Et voilà que la pensée frappe à la porte, elle m’informe qu’aujourd’hui l’inspiration est au rendez-vous, bien-sûr je les reçois et j’accepte de passer la journée avec elles.

La pensée est d’une humeur bavarde, elle me parle de mon tendre pays, de l’homme, de ma religion ; mais pendant ce temps là l’inspiration reste muette, le regard hypnotisé par les traits d’un vieux, par la couleur d’un châle, par un beau soleil ou par le sourire d’un enfant .

Après une telle journée, je retrouve mon atelier, celui-ci est toujours curieux de ce que j’ai pu lui apporter de la journée.
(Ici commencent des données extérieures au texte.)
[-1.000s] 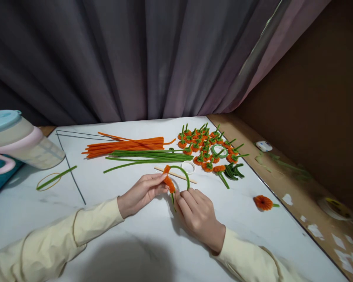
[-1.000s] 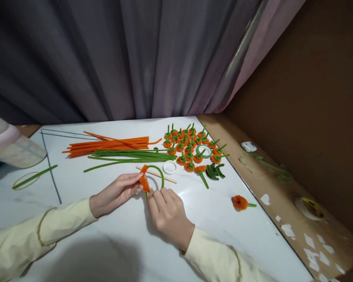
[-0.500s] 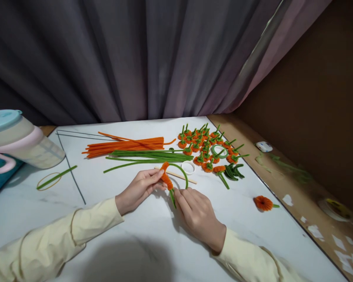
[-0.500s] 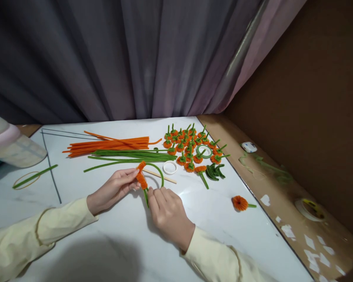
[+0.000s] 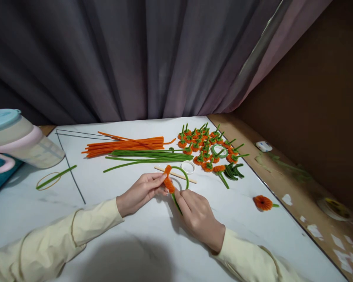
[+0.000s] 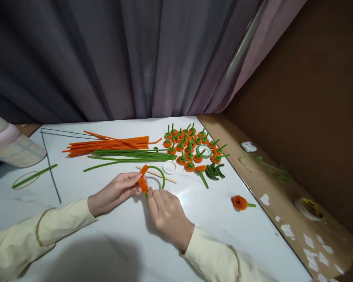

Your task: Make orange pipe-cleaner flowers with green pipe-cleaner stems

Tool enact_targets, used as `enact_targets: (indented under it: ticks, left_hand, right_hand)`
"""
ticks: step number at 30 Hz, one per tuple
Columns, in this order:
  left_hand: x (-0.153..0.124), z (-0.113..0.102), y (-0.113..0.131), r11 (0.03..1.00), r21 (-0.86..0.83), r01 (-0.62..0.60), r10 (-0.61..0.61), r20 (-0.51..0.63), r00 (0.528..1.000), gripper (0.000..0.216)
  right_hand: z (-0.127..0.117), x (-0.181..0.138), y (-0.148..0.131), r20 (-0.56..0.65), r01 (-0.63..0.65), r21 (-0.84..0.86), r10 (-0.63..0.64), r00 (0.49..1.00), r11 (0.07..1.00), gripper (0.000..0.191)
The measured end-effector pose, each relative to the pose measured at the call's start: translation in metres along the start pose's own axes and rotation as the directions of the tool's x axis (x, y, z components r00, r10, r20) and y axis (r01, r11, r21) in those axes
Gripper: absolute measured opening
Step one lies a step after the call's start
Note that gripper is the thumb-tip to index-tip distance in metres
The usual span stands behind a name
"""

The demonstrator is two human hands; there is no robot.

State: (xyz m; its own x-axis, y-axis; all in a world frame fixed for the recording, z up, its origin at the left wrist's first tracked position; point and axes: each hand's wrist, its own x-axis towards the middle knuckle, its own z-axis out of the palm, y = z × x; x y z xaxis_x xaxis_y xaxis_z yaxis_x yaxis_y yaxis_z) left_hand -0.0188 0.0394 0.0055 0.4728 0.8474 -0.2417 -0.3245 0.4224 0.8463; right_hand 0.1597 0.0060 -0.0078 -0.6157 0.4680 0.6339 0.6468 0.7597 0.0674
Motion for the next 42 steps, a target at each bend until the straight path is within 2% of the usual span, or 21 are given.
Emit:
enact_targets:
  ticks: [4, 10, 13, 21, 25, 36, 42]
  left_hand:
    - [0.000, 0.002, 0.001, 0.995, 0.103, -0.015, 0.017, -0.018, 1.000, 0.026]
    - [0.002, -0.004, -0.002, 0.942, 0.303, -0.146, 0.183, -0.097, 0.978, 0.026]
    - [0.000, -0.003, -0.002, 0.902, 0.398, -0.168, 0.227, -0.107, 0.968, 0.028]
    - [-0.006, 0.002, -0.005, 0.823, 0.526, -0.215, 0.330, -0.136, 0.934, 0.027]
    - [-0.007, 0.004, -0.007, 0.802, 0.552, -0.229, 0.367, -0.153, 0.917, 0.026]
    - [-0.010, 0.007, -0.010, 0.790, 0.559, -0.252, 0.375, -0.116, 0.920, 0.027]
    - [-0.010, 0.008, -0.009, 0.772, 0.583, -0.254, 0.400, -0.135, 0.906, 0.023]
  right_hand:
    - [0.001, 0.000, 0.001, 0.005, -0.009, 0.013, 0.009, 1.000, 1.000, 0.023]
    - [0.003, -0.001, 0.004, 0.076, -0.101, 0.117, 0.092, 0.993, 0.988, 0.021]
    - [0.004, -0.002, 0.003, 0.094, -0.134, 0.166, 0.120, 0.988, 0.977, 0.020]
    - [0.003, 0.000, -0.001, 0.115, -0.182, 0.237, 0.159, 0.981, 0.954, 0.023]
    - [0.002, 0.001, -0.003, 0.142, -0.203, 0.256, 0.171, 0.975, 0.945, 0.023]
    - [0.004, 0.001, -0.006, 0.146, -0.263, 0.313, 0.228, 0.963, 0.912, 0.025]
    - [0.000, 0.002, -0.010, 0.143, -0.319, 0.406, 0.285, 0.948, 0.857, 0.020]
Ma toile en avant, les pinceaux à la main et sous l’influence des notes de musique qui résonnent dans mon espace, je me jette à l’eau, dans ma toile un état second s’empare de moi jusqu’au moment où j’aperçois mes œuvres là, je retrouve mon tendre pays dans un paysage ou une ruelle dans un regard d’enfant dans un sourire ému d’un berger, dans un mystérieux regard d’une Terguia et dans l’unité d’un peuple au moment d'une crise.

Et je comprends que la beauté réside dans la simplicité et la vérité,
Puis je m’investis dans la splendeur de l’inconscient « l’abstrait », autant de richesse à exploiter, un créneau que je n’ai jamais encore exploré jusqu’ici, enfin, ma route me mène vers une source inépuisable pour ne jouer qu’avec la couleur et la matière reste dans les préliminaires car dans le vif du sujet tout est déjà consummé.